You do. And I don't buy that you're actually managing them, or more than one of them. Sure, you might be doing damage control, or helping people see that they have a disaster. But you're not evaluating and managing risk. You're not checking in the team to know what done means. You're not seeing if what you need from others across the organization will be ready when your project team needs it. Dare I say, you're not managing. You're busy.  (Way too busy multitasking.) You might even be providing help to the projects, but you're not being proactive and you're not there when the team needs you.

I don't buy this business that a project manager can actually manage several simultaneous projects. Even if the projects are small. You PMs who are trying to do this: your managers are deluding themselves. Your call on whether to tell them. (Don't tell them they're nuts, that's a career-limiting-conversation 🙂

5 Replies to “How Many Projects Are You Managing?”

  1. I rather think that this view, though valuable, is a little too simplistic.

    Can a project manager manage only one project where the project consists of only one software developer? I don’t think so.

    Can a project manager manage two of these projects? Yes, I think she can.

    Can she manage three of them? Maybe, maybe not.

    I think manageability is some (complicated) function of the number of projects and the average number of people working on them.

    Each of my project managers has responsibility for managing the work of *at most* eight software developers.

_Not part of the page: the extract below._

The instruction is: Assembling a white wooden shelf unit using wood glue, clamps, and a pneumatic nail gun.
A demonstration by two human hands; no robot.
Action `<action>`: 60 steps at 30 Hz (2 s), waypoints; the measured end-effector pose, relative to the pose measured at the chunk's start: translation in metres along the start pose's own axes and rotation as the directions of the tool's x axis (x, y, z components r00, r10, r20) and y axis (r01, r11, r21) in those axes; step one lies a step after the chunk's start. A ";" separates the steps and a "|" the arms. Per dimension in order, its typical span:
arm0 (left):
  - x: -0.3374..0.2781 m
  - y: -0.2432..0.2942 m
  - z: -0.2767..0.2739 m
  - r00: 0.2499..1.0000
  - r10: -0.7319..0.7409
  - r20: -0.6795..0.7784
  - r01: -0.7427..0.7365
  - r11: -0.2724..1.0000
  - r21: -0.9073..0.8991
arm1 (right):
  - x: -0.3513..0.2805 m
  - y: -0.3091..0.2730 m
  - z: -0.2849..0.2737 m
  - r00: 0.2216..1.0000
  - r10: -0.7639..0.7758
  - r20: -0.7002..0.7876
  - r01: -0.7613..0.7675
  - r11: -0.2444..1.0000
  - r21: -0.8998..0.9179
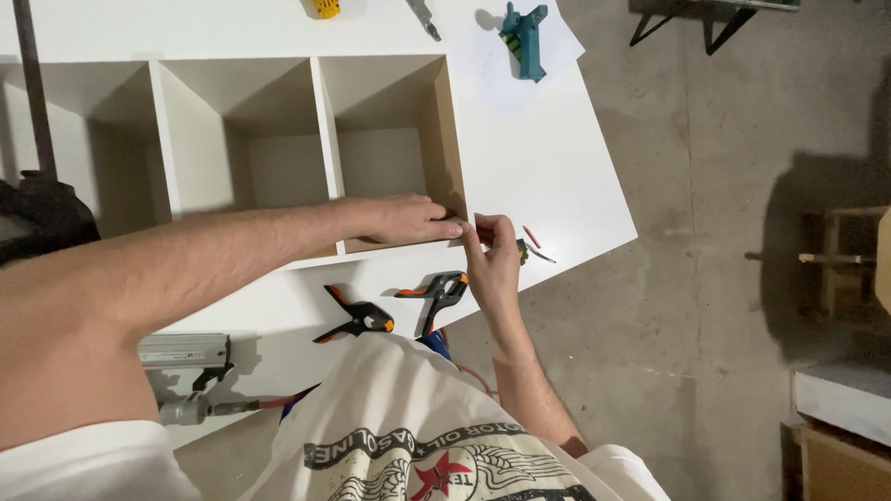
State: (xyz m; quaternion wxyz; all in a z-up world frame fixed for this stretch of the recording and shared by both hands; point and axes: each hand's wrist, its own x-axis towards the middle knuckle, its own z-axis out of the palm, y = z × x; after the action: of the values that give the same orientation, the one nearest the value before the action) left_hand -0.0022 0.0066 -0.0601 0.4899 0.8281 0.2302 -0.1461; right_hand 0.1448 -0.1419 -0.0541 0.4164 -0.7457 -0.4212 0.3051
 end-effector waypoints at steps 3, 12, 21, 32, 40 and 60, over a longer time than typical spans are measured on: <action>-0.001 -0.001 -0.001 0.994 -0.102 0.036 0.104 0.993 -0.054 | -0.008 -0.032 -0.002 0.995 0.087 0.042 -0.093 0.983 0.160; 0.011 -0.009 0.001 0.997 -0.054 0.054 0.057 0.997 -0.059 | 0.002 -0.013 0.005 0.977 0.205 0.064 -0.211 0.969 0.124; 0.020 -0.024 0.005 0.998 -0.019 0.057 0.025 0.993 -0.118 | 0.008 0.010 0.005 0.984 0.178 0.020 -0.179 0.980 0.089; 0.010 -0.009 -0.012 0.990 -0.067 0.121 0.067 0.998 0.006 | 0.016 0.010 0.000 0.992 0.112 0.064 -0.112 0.994 0.007; -0.018 0.006 -0.021 0.986 -0.054 0.158 0.045 0.997 0.060 | 0.004 -0.018 -0.019 0.989 -0.045 0.140 0.053 0.997 -0.057; -0.012 0.015 -0.010 0.991 0.106 0.077 -0.126 0.934 0.334 | 0.103 -0.026 -0.027 0.068 -0.646 0.761 0.995 -0.010 -0.098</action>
State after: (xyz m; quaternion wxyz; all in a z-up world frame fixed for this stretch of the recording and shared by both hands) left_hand -0.0045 0.0062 -0.0380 0.3548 0.9074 0.1381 -0.1782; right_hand 0.2043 -0.0537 -0.0294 0.1056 -0.2779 -0.9548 -0.0051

These eight people may be working on two projects at the same time, or on five. But the amount of work completed in a week by a team, regardless of the number of projects, is always the same.

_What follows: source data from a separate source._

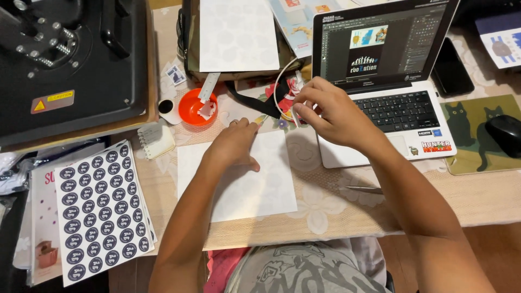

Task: The person sits at a table and repeatedly peels small, round stickers from a white backing sheet. They use both hands to lift the edges of the stickers and remove them one by one, placing the removed stickers into a small orange container.

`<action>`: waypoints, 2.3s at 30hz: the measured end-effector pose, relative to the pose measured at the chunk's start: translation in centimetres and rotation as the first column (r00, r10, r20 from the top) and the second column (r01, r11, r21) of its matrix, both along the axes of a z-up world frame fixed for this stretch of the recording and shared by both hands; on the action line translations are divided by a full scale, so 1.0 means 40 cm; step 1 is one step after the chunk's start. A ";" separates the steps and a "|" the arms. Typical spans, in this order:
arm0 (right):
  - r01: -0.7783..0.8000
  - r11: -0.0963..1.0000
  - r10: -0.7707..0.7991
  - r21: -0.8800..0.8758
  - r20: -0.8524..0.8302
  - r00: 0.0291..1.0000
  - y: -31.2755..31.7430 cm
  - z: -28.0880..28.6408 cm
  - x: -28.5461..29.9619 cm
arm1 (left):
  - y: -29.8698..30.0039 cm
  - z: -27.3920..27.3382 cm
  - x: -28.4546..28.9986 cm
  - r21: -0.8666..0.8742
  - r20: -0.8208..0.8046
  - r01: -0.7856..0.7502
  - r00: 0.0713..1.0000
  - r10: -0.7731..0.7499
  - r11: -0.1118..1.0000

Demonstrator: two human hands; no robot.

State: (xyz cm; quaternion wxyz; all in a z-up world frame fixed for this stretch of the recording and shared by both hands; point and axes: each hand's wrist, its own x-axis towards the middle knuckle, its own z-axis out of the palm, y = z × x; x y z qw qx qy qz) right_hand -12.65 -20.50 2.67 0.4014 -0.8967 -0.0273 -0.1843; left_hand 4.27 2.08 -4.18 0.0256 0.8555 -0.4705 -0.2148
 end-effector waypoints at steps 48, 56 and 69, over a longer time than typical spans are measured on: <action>0.019 0.926 -0.001 0.378 -0.047 0.999 0.089 -0.125 0.001 | 0.062 0.157 -0.130 -0.590 0.025 0.022 1.000 -0.009 0.807; 0.002 0.914 0.033 0.405 -0.079 0.996 0.089 -0.100 -0.001 | 0.062 0.180 -0.145 -0.598 0.021 0.007 1.000 0.007 0.801; -0.037 0.858 0.144 0.512 -0.171 0.975 0.073 -0.095 -0.008 | 0.054 0.185 -0.159 -0.605 -0.016 -0.046 0.999 0.045 0.795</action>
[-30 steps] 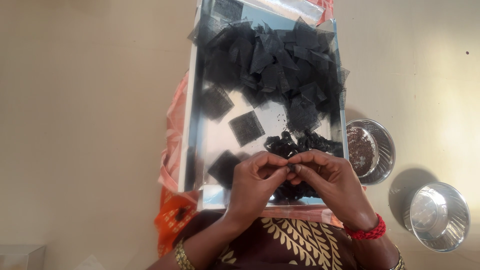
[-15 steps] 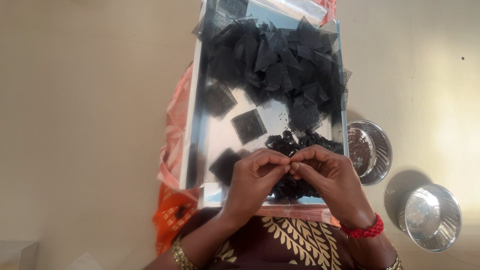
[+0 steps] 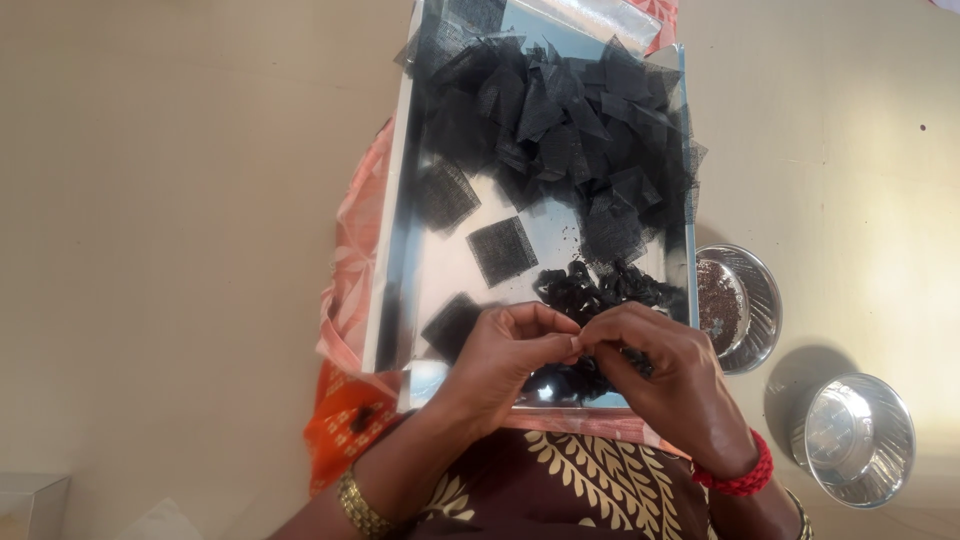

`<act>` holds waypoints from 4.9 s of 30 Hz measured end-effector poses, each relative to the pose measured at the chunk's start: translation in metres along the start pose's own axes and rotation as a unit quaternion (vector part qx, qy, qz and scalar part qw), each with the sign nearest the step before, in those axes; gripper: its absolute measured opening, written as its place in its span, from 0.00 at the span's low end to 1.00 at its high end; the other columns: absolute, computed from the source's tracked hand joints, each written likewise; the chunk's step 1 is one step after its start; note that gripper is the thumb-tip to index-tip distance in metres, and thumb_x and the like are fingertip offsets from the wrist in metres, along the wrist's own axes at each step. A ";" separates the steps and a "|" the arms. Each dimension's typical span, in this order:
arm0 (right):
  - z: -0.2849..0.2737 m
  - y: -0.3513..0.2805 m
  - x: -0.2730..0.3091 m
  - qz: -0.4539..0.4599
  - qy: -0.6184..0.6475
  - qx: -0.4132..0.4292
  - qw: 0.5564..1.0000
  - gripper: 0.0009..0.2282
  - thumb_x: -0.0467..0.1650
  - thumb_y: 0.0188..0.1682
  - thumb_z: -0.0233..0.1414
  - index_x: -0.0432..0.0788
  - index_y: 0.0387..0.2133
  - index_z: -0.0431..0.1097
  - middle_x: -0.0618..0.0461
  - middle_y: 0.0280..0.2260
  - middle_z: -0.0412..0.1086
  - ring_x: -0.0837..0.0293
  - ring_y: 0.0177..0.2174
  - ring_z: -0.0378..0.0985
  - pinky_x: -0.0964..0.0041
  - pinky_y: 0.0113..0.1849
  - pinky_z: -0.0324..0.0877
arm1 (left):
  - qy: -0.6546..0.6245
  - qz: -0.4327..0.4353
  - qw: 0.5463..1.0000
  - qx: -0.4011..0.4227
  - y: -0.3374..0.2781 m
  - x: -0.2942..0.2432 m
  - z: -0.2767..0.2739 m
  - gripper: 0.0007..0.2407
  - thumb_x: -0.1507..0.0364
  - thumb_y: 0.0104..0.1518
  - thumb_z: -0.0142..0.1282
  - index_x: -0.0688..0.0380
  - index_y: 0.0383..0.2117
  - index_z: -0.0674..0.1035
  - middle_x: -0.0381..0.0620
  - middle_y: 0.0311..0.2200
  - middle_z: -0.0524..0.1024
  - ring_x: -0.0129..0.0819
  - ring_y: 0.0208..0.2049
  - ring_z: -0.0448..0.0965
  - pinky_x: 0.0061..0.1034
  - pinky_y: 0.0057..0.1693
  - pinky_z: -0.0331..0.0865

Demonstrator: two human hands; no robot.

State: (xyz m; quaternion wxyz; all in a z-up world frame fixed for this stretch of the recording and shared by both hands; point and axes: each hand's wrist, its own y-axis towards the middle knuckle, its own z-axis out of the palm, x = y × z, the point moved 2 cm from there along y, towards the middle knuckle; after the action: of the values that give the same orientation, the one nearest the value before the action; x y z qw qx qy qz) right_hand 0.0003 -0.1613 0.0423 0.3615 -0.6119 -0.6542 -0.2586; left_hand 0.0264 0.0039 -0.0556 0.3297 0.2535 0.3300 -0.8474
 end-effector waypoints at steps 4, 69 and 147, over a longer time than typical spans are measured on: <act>0.001 -0.005 0.000 -0.055 -0.022 -0.006 0.998 0.06 0.22 0.45 0.58 0.39 0.34 0.77 0.53 0.37 0.79 0.60 0.35 0.86 0.68 0.34 0.80 | -0.035 -0.009 0.999 0.001 -0.002 -0.002 0.002 0.08 0.81 0.51 0.64 0.66 0.36 0.81 0.50 0.32 0.82 0.32 0.35 0.82 0.25 0.49 0.77; -0.010 -0.015 -0.007 -0.086 -0.093 0.029 0.992 0.26 0.31 0.53 0.49 0.36 0.63 0.51 0.41 0.47 0.72 0.54 0.38 0.78 0.62 0.37 0.75 | 0.045 0.032 0.998 0.012 -0.006 -0.010 0.013 0.13 0.80 0.51 0.64 0.62 0.41 0.74 0.50 0.33 0.81 0.33 0.35 0.81 0.25 0.45 0.76; -0.022 0.086 -0.103 0.112 -0.097 -0.155 0.977 0.16 0.29 0.48 0.56 0.38 0.50 0.67 0.43 0.36 0.80 0.51 0.35 0.85 0.59 0.37 0.79 | 0.464 0.125 0.876 0.044 0.006 -0.030 0.044 0.09 0.80 0.58 0.55 0.63 0.44 0.74 0.53 0.41 0.76 0.41 0.35 0.81 0.31 0.41 0.76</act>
State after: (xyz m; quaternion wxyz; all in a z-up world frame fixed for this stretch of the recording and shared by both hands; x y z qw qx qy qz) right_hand 0.0881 -0.2316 -0.0342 0.2239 -0.7518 -0.5658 -0.2541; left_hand 0.0413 -0.0198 -0.0104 0.2310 0.6709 0.3733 -0.5977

  2. Usually multi-project assignments are not limited to the project manager, the staff is assigned across several projects as well. This also is most common in functional or weak matrix organizations, where the project manager is expected to be little more than an expeditor, coordinator or administrator. As far as project work goes, you get what you pay for, which isn’t much in these environments.

  3. I Agree… things that are not said simple are not understood at times.. so Yes the moment you have multiple projects to be managed you mitigate one project risks and you add up to another project, you are more worried about the projects running in crunch and you screw the projects running in target.. Whoaa… One thing at a time or all you get is a Dime!!!!

    regards
    Sameer Shaikh

  4. With regards to “how many projects”, can be worked on, I agree with the others before me in that it does depend how large and complex the projects are. It does reinforce to me the importance of resource assessment for project managers and project team members. Even when additional resources are not available, the opportunity to prioritize and que projects presents itself when an assessment of resources is done. If all projects are taken on without any regard to resource requirements, we get our focus divided among several projects and this creates a a very bad situtation. This situation can be and should be avoided where possible.

    There, all in one breath.

  5. One of the issues with anecdotes of course is they need a context and a business domain. A typical NASA program manager “manages” a program that has several 100 projects within it. Some projects are large subcontracts ($1B each) and some are inhouse activities.
    The number of projects a project manager can manage is completly dependent on several things:
    1. Project and program architecture
    2. Tools and process
    3. Skill, experience, staff support
    4. ….
    The management of multiple projects is called Program Management. It’s a separate discipline from Project Management. The number is projects alone is likely irrelevant to a certain level. Joint Strike Fighter was “managed” by Adm. Craig Steidle, http://www.nasa.gov/about/highlights/Steidle_biography.html with relative success. maybe the PM you saw at the meeting was in a different position in his ability to cope with multiple projects.
    Adm. Steidle’s MS in Systems Management is where may of us learned this trade in the mid-80’s.